Imagine taking Virtua Fighter, dragging it out of the arena, throwing it into a free-roaming 3D world, handing everybody guns, and then coating the whole thing in anime attitude. That gets you pretty close to Oni, Bungie West’s upcoming third-person action game.
And yes, this is Bungie we are talking about, so there is reason to pay attention. This is the same company that gave Mac gamers Marathon, a shooter that meant to them what Doom meant to PC players. Then they turned around and made Myth, an RTS that dumped the usual resource-gathering routine and replaced it with tactical battles, 3D terrain, and enough blood to make a battlefield look properly miserable. Bungie has a habit of taking a familiar genre and giving it just enough of a kick in the teeth to make it interesting again.
With Oni, they are taking aim at the third-person action-adventure genre, the same general territory made famous by Lara Croft. But this does not look like another “find the key, pull the lever, jump across the suspiciously placed platforms” exercise. Oni seems much more interested in close-quarters combat, gunplay, and letting players beat the living daylights out of enemies with style.
You play as Konoko, an anime-inspired heroine with a growing list of martial arts moves. Fighting is not just some backup option for when you run out of ammo. It is one of the main parts of the game. Punches, throws, kicks, and combo attacks are supposed to become more powerful and varied as the game progresses. In other words, you are not just some acrobat with pistols. You are a walking problem for anyone dumb enough to get close.
The combat sounds like a mix of Metal Gear Solid style hand-to-hand encounters and more traditional third-person shooting. Konoko can fight up close or use ranged weapons, with aiming helped by a red-dot laser sight. That combination is what makes Oni interesting. A lot of games promise variety, then give you three guns and a jump button. This one at least sounds like it wants the player to change tactics depending on the situation.
Graphically, Oni has a clean, sharp look that reminds me a bit of Shogo, only with more detailed characters and environments based on real-world buildings and urban spaces. Bungie is claiming the levels will be laid out in a more logical way, with less nonsense key hunting and fewer puzzles that only make sense because a level designer ran out of coffee. That alone could be a major improvement. Wandering around for twenty minutes looking for the blue keycard is not gameplay. It is punishment with textures.
The animation tech also sounds promising. Bungie is using interpolation to make character movements blend more naturally from one animation to another. That may sound like marketing sludge, but in a game built around martial arts, it matters. If the combat looks stiff, the whole thing falls apart. Nobody wants anime kung fu that moves like a department store mannequin having a seizure.
The anime influence is not subtle, and it is not supposed to be. The character design, story, action, and overall visual style are leaning hard into that direction.

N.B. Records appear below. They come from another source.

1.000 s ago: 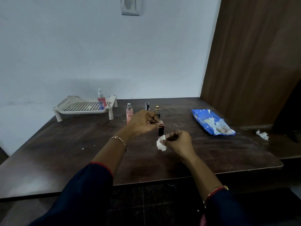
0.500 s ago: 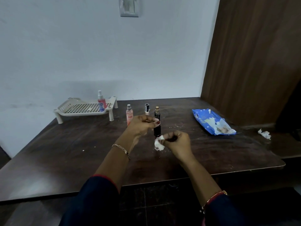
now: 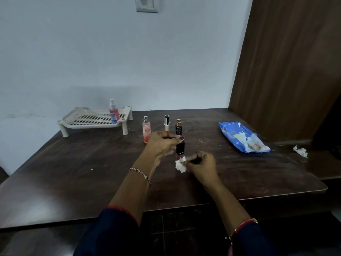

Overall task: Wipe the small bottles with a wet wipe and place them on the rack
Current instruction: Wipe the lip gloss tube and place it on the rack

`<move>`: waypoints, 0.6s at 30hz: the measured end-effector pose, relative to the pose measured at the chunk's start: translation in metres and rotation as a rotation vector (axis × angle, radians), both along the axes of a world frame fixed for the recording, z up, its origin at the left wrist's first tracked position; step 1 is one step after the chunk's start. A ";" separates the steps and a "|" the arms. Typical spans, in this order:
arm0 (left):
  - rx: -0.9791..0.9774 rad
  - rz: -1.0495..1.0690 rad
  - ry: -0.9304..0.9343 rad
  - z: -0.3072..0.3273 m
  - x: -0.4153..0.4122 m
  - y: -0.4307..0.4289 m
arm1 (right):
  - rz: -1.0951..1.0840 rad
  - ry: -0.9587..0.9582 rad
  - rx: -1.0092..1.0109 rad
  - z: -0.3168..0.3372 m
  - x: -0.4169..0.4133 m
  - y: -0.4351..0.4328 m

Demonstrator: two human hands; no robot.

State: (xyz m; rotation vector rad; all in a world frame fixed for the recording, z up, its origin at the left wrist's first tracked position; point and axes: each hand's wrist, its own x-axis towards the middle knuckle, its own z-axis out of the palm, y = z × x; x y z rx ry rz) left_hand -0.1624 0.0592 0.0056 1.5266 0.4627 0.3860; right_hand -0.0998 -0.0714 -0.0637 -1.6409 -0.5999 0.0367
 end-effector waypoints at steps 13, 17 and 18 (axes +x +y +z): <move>-0.003 -0.006 -0.001 0.001 -0.001 0.002 | 0.086 0.517 0.218 0.018 0.001 0.008; -0.007 -0.007 -0.015 0.003 -0.003 -0.001 | 0.065 0.500 0.212 0.017 -0.003 0.010; -0.003 -0.004 -0.019 0.004 -0.003 -0.001 | 0.068 0.486 0.222 0.017 -0.003 0.010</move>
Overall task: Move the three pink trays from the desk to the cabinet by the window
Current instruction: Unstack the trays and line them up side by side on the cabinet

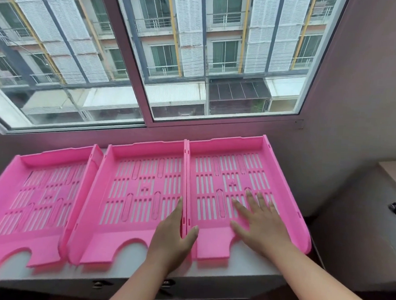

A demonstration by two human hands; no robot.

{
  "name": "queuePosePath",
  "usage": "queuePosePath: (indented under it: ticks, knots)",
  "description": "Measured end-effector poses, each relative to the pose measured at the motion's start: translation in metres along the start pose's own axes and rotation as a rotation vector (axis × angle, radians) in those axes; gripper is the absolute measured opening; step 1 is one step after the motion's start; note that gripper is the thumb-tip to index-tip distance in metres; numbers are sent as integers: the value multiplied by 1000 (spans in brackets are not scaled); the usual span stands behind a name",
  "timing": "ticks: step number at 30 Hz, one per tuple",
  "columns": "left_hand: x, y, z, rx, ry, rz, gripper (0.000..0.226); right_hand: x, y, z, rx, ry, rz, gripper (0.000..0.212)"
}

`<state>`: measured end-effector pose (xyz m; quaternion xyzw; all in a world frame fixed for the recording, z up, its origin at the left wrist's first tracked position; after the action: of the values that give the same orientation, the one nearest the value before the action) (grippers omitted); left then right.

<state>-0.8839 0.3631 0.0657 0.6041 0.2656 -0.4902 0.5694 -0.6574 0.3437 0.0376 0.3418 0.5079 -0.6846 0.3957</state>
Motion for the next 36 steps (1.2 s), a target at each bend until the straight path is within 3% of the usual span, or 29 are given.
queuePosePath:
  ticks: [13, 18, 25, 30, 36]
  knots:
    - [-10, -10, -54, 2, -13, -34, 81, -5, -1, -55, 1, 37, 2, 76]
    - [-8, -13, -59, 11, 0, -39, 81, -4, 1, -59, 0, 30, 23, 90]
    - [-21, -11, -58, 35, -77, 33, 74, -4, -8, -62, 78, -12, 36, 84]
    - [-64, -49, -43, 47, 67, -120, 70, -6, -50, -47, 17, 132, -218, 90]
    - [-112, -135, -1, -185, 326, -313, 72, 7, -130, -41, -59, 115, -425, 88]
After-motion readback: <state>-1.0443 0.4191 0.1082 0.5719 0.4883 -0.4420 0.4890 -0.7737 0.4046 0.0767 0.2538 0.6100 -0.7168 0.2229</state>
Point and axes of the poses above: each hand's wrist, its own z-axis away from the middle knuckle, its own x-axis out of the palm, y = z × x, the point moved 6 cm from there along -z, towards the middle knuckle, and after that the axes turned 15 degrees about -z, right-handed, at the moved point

That gives Oni a distinct personality, which this genre badly needs.
The story follows Konoko as she battles an evil crime syndicate while uncovering secrets about her own identity. Bungie appears to be treating the story as more than an excuse to move the player from one fight to the next. If they pull that off, Oni could have something a lot of action games still struggle with: a reason to care.

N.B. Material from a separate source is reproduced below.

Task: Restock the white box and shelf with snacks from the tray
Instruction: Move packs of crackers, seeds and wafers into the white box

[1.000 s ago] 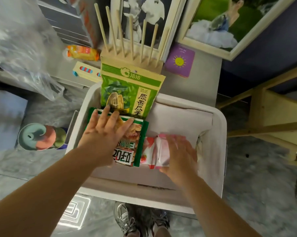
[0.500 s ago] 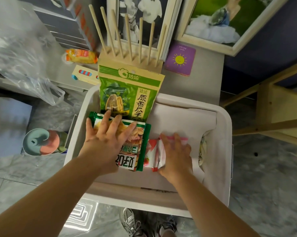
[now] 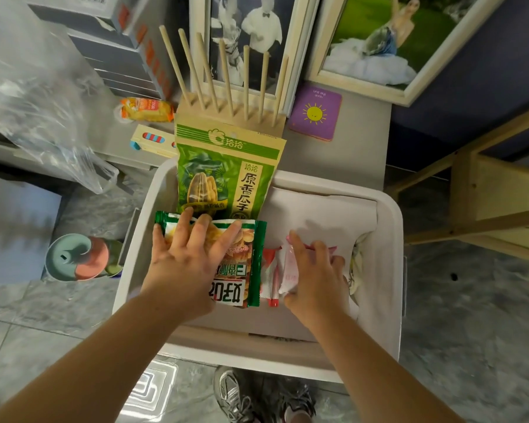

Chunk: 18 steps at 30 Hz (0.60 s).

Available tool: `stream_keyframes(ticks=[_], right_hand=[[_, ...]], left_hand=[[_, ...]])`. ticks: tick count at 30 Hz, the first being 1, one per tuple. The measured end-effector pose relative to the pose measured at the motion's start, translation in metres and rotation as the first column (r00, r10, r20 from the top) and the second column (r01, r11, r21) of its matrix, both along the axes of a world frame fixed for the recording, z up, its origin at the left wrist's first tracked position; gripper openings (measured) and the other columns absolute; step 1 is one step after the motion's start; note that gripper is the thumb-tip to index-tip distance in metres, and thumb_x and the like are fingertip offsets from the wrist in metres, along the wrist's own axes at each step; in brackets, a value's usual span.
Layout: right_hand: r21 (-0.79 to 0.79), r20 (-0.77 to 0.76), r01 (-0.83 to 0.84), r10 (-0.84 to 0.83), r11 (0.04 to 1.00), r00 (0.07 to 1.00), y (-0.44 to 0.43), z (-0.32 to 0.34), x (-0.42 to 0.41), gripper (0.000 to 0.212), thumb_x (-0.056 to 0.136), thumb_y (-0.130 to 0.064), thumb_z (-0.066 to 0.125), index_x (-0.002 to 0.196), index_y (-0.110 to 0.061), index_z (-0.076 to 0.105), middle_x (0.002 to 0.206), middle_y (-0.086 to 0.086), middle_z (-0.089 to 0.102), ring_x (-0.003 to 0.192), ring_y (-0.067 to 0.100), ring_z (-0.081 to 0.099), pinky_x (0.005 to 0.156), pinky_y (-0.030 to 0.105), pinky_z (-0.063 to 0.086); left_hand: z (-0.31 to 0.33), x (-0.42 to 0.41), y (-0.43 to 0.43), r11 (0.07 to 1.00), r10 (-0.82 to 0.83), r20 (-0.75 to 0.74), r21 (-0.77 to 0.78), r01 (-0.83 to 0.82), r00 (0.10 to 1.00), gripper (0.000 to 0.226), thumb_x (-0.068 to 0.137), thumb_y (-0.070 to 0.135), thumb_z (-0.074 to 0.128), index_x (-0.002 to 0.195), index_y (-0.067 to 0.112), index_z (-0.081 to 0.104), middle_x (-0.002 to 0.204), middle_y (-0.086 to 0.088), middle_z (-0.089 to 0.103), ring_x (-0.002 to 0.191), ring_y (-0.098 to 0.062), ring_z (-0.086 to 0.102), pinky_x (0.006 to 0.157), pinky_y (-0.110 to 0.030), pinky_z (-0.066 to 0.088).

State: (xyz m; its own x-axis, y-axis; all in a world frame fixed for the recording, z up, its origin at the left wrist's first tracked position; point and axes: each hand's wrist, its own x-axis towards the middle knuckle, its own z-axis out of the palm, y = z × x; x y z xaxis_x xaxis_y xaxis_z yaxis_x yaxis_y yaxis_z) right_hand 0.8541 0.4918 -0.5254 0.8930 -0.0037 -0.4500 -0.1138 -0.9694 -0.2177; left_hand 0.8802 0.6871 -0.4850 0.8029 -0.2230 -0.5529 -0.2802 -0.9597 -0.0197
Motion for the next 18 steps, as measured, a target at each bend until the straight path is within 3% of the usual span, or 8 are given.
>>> stream_keyframes(ticks=[4, 9, 11, 13, 16, 18], right_hand=[[0.021, 0.046, 0.003, -0.004, 1.0, 0.999, 0.002, 0.033, 0.001, 0.096, 0.078, -0.039, 0.069, 0.139, -0.04, -0.005, 0.139, -0.001, 0.021, 0.122, 0.024, 0.028, 0.093, 0.035, 0.044], [0.071, 0.142, 0.019, -0.029, 0.997, 0.99, 0.004, 0.107, 0.01, 0.098, 0.076, -0.039, 0.071, 0.14, -0.042, -0.004, 0.139, -0.003, 0.023, 0.121, 0.022, 0.029, 0.094, 0.036, 0.044], [0.085, 0.177, 0.008, -0.023, 0.996, 0.984, 0.003, 0.145, 0.012, 0.101, 0.075, -0.036, 0.071, 0.141, -0.043, -0.005, 0.14, -0.002, 0.023, 0.12, 0.022, 0.028, 0.094, 0.037, 0.043], [0.086, 0.206, -0.012, -0.006, 0.996, 0.979, -0.001, 0.188, 0.011, 0.101, 0.076, -0.037, 0.07, 0.141, -0.043, -0.008, 0.142, -0.002, 0.021, 0.123, 0.023, 0.025, 0.097, 0.038, 0.04], [0.087, 0.243, -0.026, 0.004, 0.996, 0.97, -0.01, 0.25, 0.007, 0.098, 0.078, -0.041, 0.067, 0.141, -0.042, -0.008, 0.145, -0.001, 0.018, 0.127, 0.024, 0.022, 0.102, 0.038, 0.036], [0.085, 0.272, -0.033, 0.009, 0.996, 0.962, -0.018, 0.288, 0.003, 0.097, 0.078, -0.041, 0.067, 0.142, -0.042, -0.007, 0.145, -0.002, 0.017, 0.127, 0.024, 0.022, 0.102, 0.038, 0.034]], left_hand=[[0.025, -0.002, -0.003, 0.999, 0.039, 0.03, -0.012, -0.039, 0.999, 0.124, 0.073, 0.047, 0.062, 0.106, 0.037, -0.057, 0.148, -0.012, -0.015, 0.136, -0.036, -0.021, 0.11, -0.06, 0.003], [0.093, -0.002, -0.007, 0.998, 0.052, 0.101, -0.036, -0.049, 0.994, 0.125, 0.072, 0.049, 0.064, 0.11, 0.037, -0.055, 0.148, -0.014, -0.018, 0.136, -0.036, -0.02, 0.11, -0.059, 0.004], [0.125, -0.003, -0.006, 0.998, 0.04, 0.174, -0.048, -0.032, 0.984, 0.13, 0.066, 0.053, 0.067, 0.116, 0.037, -0.051, 0.148, -0.013, -0.011, 0.137, -0.037, -0.014, 0.11, -0.059, 0.009], [0.162, -0.001, -0.011, 0.996, 0.034, 0.285, -0.093, -0.008, 0.958, 0.135, 0.056, 0.054, 0.072, 0.127, 0.038, -0.041, 0.147, -0.015, 0.005, 0.137, -0.039, -0.001, 0.107, -0.062, 0.017], [0.216, -0.001, -0.022, 0.996, 0.007, 0.337, -0.081, 0.021, 0.941, 0.136, 0.051, 0.054, 0.073, 0.133, 0.036, -0.034, 0.145, -0.016, 0.011, 0.136, -0.04, 0.007, 0.104, -0.062, 0.022], [0.248, 0.001, -0.031, 0.996, -0.025, 0.375, -0.071, 0.056, 0.927, 0.141, 0.031, 0.051, 0.08, 0.144, 0.033, -0.003, 0.136, -0.02, 0.034, 0.128, -0.044, 0.027, 0.093, -0.066, 0.034]])
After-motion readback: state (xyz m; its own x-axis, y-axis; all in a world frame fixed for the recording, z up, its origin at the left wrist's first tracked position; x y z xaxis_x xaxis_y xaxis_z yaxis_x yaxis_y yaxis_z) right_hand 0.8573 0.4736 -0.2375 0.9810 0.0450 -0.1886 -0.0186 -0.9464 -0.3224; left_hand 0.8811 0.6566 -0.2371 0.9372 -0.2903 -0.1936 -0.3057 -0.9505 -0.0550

Multiplayer is also planned, letting players choose different characters and fight using both hand-to-hand combat and gunplay. The big question is whether Bungie can get it working over the internet. With all the movement, melee combat, and animation data involved, that may be asking a lot.
Right now, Oni looks like one of the more interesting action games on the horizon. It has style, it has a smart developer behind it, and it is trying to do more than copy whatever sold last month. The entire game is going to live or die by its controls and how well the melee and shooting systems fit together. If those feel clumsy, all the anime style in the world will not save it.
But if Bungie gets the controls right, Oni could be something special.
Whether the melee and shooting systems actually fit together. A game this dependent on martial arts combat needs tight controls. If the animations and hit detection are not right, the whole premise falls apart.